When Pinot, my 13-year-old Shih Tzu, passed away this time last year, I was devastated and emotionally fragile. After about two months of grieving, I summoned my best friend, Google, and began to look at puppies. I’m not at all sure what made me do that, but all of a sudden, I was obsessed. I HAD to find, not just any puppy, but the perfect puppy.

I spent countless hours with Google searching and researching the ideal puppy. My family was shocked that I wanted a new puppy so quickly after the devastation of losing my beloved Pinot. But I wasn’t replacing Pinot. I wanted to fill the hole he left in my heart when he passed. I wanted – no, I needed – to repair that hole quickly. I had become hooked on the unconditional love I received from my connection with Pinot. He taught me so much, and I know he was preparing me, towards the end, to carry on without him.

I did carry on. I found the most adorable breed, Bordoodle, the perfect breeder and the most incredible puppy ever. His name is Milo. He fills my heart with infinite love every day. He also demands a lot of my attention and has an affinity for chewing up wicker baskets. He’s exactly what Pinot would have wanted for me.

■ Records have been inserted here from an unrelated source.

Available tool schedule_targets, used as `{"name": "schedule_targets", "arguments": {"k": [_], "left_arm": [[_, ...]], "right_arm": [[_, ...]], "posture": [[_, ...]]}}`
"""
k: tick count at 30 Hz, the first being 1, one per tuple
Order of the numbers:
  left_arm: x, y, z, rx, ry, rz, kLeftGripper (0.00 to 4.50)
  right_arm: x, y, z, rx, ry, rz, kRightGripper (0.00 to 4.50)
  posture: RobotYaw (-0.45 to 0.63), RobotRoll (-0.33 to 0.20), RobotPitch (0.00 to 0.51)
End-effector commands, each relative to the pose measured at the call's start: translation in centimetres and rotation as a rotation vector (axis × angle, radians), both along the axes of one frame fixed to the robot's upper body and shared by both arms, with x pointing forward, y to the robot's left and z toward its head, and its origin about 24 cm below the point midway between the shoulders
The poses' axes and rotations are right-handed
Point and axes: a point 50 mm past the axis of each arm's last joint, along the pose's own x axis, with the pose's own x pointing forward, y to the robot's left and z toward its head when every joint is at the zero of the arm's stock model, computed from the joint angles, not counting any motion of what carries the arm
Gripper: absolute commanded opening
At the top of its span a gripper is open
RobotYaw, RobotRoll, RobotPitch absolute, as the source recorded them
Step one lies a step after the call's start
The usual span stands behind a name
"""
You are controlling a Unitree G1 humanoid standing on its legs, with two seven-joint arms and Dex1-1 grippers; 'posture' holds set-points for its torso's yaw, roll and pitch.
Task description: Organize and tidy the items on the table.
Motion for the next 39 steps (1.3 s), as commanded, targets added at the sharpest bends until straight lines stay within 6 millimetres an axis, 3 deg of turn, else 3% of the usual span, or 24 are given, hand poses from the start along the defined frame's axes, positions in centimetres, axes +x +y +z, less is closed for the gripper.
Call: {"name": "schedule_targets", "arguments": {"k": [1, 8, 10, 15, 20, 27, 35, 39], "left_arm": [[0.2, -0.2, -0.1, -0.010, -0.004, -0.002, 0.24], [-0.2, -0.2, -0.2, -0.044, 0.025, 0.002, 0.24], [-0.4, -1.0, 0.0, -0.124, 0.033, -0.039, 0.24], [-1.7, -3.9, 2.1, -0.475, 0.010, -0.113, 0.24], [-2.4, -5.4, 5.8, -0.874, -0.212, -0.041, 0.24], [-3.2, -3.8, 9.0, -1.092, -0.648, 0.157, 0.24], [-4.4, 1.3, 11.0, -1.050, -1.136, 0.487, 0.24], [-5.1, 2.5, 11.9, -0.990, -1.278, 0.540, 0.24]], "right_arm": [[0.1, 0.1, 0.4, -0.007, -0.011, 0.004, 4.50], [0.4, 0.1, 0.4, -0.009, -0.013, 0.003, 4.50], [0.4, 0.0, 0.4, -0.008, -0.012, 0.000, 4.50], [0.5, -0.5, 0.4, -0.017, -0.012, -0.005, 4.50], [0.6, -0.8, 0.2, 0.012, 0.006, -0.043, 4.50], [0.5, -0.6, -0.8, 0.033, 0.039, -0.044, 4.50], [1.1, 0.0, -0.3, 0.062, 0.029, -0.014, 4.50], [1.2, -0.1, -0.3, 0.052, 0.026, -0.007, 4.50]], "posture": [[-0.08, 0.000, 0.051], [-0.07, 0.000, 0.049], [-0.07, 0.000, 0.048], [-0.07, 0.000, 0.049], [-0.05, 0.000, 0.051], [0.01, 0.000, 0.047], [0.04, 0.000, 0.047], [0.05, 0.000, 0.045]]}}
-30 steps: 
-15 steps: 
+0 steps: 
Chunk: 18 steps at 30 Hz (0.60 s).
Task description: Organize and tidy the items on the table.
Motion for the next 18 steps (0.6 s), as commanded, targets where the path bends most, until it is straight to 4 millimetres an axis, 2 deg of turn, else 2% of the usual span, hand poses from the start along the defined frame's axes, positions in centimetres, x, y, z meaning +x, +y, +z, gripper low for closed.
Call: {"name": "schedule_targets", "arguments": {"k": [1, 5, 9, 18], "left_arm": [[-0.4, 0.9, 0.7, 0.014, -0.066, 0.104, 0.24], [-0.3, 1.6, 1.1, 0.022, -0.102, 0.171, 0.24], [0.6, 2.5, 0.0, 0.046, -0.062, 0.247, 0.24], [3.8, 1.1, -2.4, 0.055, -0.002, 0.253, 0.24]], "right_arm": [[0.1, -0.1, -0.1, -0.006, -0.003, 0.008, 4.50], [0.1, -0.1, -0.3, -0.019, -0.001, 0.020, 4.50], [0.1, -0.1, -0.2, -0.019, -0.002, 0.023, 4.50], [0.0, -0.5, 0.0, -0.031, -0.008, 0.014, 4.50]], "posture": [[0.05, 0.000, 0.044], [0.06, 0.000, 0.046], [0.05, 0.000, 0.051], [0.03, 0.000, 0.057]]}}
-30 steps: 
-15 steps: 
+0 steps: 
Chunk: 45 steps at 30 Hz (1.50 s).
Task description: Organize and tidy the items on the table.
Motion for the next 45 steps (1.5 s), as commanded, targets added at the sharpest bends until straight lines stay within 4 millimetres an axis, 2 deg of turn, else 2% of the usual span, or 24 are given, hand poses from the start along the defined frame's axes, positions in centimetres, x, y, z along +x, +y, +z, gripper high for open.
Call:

How was I able to be so resilient? Training. Through my coaching practice, I promote what I call “above-the-line living” when it comes to emotions. I equate emotions with vibrational frequencies. Think about it, the emotion of sadness feels low and slow compared to the emotion of joy, which feels high and light. The thing to remember is that the higher the vibrational frequency, the lighter you feel physically, emotionally, and mentally. That vibrational quality is what we strive for – the experience of feeling light, bright, and vibrant.

That vibrational frequency of light and bright is how Pinot made me feel, but I was lower than a snake’s belly after he passed. However – and here’s the point – because I practice living my life in the higher frequencies, I was uncomfortable in that low, slow place. Don’t get me wrong, I needed to be sad over the loss, but I didn’t have to stay there. And I didn’t want to stay there.

By maintaining emotions that are on the higher end of the frequency scale, I can experience greater resilience when adverse situations occur. It does take practice and consciousness of emotions. Personal experience, observation, and working one-on-one with hundreds of people to master their emotions has proven that we have the capacity and responsibility to live in the higher frequencies.

The image above is my emotions hierarchy chart to help you visualize the emotions and their vibrational frequencies that I’m describing. Take a moment to check in with your own emotions to see where you fall on the chart. Are you above or below the line?